[Stored data]
----
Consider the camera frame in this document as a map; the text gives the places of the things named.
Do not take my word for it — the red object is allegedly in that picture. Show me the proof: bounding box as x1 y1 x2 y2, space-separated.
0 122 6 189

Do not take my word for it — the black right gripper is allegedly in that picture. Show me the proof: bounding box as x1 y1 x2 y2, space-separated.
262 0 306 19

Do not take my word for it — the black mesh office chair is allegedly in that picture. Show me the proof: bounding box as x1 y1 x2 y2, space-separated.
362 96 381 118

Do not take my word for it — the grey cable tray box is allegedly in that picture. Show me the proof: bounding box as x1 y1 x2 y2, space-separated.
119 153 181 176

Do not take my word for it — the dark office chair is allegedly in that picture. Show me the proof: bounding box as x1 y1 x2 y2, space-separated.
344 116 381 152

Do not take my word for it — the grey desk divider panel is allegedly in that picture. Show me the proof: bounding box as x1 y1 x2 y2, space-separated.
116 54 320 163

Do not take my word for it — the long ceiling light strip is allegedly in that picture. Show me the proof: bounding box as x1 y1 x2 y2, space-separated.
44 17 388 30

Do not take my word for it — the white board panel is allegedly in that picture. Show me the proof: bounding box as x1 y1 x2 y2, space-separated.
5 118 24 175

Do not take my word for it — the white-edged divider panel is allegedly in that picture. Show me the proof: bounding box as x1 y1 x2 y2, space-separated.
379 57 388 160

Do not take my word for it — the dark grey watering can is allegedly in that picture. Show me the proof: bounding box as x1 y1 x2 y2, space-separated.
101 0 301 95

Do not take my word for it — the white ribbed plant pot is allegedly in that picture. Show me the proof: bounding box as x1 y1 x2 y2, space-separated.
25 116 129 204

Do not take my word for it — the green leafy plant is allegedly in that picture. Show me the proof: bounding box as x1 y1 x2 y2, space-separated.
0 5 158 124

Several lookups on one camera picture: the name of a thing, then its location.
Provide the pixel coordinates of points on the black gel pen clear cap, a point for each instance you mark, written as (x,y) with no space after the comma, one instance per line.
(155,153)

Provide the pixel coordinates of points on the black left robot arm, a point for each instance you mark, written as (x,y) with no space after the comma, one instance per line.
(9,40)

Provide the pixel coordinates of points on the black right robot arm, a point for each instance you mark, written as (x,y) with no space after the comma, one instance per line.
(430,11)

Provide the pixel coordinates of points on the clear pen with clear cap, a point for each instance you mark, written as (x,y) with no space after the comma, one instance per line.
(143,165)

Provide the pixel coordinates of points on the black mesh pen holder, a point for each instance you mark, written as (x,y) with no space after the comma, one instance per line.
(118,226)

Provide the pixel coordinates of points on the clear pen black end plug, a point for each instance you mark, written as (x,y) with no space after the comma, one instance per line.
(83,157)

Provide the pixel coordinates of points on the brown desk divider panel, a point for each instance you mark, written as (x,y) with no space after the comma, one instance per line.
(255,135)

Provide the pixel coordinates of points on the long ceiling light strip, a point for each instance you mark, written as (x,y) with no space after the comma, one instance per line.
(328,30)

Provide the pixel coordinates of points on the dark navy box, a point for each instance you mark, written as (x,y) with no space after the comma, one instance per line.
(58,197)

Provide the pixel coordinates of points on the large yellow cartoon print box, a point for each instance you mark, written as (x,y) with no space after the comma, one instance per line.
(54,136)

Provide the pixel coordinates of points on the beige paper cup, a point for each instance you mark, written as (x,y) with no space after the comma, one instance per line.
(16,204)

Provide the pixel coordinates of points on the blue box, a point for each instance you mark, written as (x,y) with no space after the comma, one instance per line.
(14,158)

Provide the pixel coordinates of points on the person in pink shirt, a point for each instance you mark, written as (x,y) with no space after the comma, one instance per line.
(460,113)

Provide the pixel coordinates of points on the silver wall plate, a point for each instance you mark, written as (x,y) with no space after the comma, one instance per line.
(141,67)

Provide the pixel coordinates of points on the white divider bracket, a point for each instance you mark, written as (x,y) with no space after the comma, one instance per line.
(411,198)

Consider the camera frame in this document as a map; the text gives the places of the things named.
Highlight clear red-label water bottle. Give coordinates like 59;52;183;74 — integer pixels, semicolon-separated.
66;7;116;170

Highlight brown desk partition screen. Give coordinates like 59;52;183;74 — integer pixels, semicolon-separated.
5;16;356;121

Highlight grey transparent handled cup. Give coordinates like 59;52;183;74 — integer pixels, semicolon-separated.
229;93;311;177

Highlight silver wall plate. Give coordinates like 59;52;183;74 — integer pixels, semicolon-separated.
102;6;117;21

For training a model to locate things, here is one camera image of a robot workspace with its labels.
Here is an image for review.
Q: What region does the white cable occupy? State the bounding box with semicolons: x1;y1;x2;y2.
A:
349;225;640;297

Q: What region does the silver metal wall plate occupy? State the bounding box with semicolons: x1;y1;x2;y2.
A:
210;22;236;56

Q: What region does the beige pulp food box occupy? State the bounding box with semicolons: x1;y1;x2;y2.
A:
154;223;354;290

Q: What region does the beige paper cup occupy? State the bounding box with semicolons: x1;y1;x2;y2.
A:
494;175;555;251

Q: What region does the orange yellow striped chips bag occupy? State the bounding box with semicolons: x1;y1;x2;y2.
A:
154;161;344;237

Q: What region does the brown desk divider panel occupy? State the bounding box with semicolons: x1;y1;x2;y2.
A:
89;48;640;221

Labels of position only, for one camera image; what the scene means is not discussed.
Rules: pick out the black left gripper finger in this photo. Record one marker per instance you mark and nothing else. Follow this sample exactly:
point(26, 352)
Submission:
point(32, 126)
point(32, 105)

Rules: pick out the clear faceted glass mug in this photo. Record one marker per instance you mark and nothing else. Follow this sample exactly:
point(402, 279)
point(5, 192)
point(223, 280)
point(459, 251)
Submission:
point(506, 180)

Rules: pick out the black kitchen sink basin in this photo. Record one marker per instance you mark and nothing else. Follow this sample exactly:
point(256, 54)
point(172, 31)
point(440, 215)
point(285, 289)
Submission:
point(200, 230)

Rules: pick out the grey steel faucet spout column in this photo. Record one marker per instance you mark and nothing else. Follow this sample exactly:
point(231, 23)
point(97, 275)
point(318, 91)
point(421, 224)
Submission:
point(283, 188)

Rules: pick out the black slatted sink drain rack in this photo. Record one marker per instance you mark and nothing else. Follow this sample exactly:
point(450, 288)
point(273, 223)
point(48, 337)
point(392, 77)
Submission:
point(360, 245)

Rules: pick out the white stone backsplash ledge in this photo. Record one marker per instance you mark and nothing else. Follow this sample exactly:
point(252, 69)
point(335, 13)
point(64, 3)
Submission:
----
Please extract exactly, and only, the lines from the line containing "point(440, 215)" through the last line of the records.

point(440, 215)
point(285, 289)
Submission:
point(200, 230)

Rules: pick out the grey steel faucet spout column in this photo. Record one marker per instance you mark and nothing else. Follow this sample exactly:
point(231, 23)
point(97, 275)
point(318, 91)
point(421, 224)
Submission:
point(283, 188)

Rules: pick out the black slatted sink drain rack in this photo. Record one marker per instance you mark and nothing else. Follow this sample exactly:
point(450, 288)
point(273, 223)
point(48, 337)
point(392, 77)
Submission:
point(360, 245)

Rules: pick out the white stone backsplash ledge in this photo. Record one marker per instance you mark and nothing else. Follow this sample exactly:
point(252, 69)
point(335, 13)
point(64, 3)
Submission:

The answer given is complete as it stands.